■ YOUR ASSIGNMENT ■
If a line in the listing below has the string "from", copy it out.

■ EXTRACTED ENTRIES ■
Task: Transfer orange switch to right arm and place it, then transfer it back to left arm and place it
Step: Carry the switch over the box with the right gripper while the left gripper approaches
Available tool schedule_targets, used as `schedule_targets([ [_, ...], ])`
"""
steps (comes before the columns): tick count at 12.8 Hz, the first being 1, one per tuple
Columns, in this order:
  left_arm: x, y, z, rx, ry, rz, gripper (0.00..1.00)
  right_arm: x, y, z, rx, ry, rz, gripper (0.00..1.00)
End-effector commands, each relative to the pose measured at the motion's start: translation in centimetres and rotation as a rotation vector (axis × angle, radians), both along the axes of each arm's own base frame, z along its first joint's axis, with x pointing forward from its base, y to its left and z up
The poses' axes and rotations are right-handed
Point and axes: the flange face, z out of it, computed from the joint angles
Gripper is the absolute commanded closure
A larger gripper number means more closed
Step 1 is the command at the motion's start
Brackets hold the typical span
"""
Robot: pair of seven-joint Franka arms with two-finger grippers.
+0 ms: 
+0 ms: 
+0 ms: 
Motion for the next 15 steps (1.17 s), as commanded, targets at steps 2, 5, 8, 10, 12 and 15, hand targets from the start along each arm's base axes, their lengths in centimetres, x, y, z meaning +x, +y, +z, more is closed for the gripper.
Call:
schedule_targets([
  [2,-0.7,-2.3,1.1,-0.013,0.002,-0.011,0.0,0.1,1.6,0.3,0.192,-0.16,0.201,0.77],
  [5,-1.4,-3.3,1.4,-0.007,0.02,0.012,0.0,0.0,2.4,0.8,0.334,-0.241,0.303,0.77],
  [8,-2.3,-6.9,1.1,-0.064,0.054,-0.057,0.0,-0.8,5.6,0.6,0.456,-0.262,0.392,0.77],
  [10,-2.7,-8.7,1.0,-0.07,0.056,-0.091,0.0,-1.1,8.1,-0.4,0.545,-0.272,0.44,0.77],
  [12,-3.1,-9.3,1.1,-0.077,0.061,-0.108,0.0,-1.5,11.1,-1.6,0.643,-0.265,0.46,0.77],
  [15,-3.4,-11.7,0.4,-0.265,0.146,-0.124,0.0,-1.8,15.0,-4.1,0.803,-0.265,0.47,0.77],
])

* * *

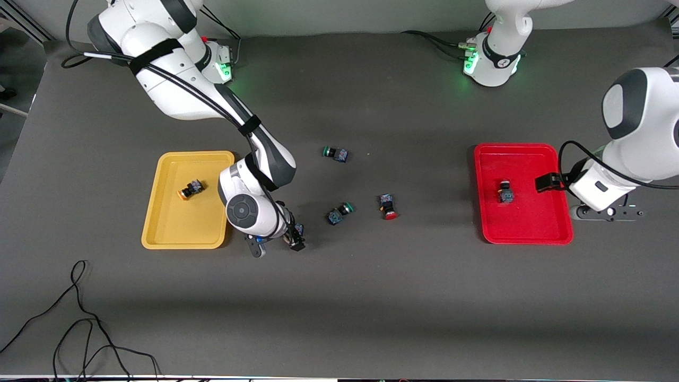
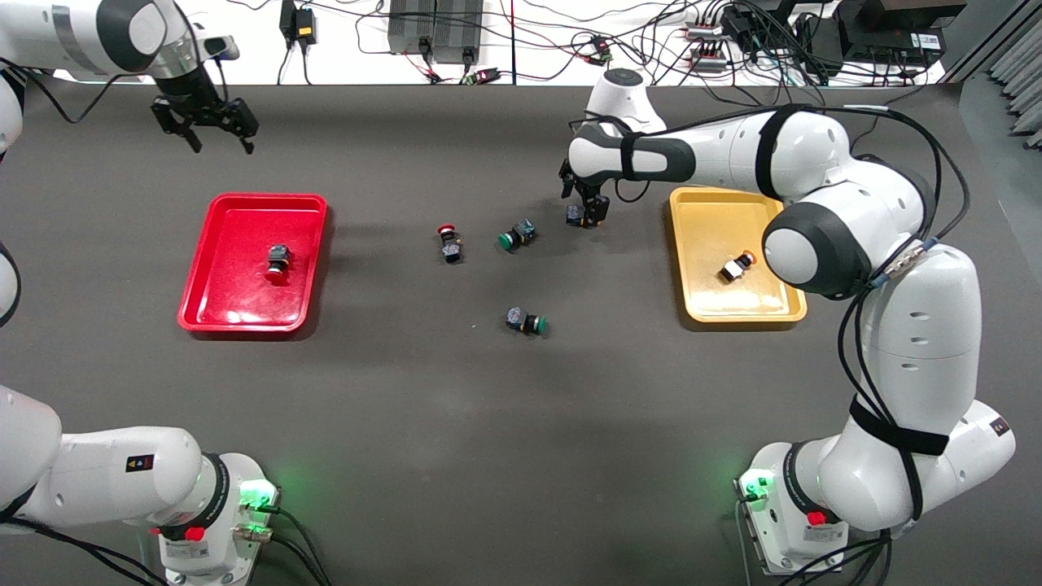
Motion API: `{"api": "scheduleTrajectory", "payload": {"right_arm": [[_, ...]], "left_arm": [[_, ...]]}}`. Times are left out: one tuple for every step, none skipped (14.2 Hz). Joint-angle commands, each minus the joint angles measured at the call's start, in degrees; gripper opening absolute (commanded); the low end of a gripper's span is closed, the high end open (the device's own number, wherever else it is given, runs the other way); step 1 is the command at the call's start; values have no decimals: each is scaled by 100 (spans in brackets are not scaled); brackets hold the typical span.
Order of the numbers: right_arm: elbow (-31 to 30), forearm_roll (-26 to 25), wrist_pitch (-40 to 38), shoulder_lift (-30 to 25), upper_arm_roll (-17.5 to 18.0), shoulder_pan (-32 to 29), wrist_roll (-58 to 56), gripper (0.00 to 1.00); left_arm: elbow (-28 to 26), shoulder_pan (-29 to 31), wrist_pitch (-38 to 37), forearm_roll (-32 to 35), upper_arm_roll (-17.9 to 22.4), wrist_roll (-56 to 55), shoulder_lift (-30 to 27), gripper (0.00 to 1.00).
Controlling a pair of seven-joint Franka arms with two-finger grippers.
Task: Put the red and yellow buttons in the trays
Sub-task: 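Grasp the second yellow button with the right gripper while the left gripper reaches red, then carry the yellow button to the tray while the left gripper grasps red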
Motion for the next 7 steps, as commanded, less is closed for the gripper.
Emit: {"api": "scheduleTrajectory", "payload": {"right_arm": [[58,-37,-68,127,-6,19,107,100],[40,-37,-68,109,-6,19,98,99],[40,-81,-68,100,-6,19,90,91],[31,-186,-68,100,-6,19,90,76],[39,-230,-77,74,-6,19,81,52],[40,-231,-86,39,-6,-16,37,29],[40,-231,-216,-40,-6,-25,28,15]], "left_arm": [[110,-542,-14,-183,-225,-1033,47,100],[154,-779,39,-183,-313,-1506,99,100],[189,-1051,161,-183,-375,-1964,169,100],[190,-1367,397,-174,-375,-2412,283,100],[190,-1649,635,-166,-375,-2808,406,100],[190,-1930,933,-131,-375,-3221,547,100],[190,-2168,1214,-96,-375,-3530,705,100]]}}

■ OUTPUT OF THE EXERCISE ■
End-effector commands, each relative to the pose measured at the motion's start: translation in centimetres and rotation as a rotation vector (axis × angle, radians), both along the axes of each arm's own base frame, z along its first joint's axis, with x pointing forward from its base, y to its left and z up
Point and axes: the flange face, z out of it, computed from the joint angles
Motion for the next 15 steps (1.17 s), as commanded, targets at steps 2, 5, 8, 10, 12 and 15, hand targets from the start along each arm's base axes, their lengths in centimetres, x, y, z meaning +x, +y, +z, more is closed for the gripper.

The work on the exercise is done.